:: What you are asked to do ::
The lines below, from the one holding "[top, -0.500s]" through the final line, are to be copied exactly, with no other lines and no pictures.
▬▬▬
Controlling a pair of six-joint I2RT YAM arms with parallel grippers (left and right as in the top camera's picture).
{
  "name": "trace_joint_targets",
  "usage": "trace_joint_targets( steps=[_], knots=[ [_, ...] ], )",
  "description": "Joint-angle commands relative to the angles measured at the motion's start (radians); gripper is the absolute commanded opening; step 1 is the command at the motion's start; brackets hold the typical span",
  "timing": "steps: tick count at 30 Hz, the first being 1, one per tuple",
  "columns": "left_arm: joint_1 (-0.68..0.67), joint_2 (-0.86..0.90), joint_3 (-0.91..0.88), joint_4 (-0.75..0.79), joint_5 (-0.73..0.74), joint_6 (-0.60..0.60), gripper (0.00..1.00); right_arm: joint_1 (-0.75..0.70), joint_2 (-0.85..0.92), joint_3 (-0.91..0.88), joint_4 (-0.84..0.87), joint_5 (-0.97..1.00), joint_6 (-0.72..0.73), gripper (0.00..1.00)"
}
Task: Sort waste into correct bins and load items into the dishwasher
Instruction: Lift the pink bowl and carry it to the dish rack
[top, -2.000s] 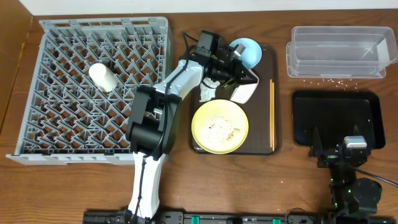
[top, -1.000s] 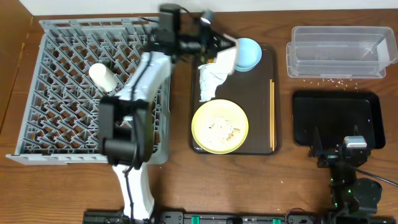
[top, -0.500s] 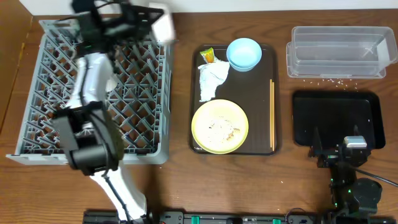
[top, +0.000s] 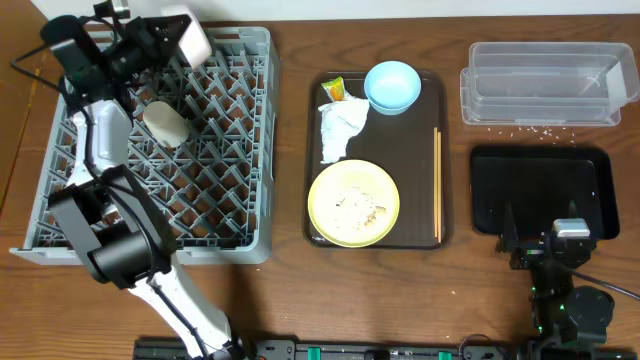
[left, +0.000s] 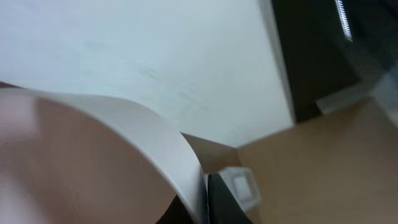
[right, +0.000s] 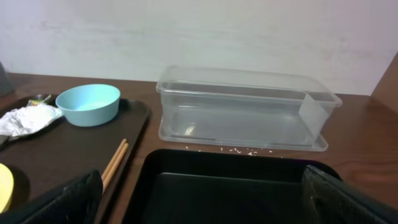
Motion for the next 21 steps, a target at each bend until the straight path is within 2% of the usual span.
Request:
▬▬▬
:: Expected output ::
[top, -0.500s] 
[top, +0.000s] 
[left, +0.000s] 
[right, +0.000s] 
Motion for the next 21 steps, a target at each bend until the straight path is within 2% of the usual span.
Request:

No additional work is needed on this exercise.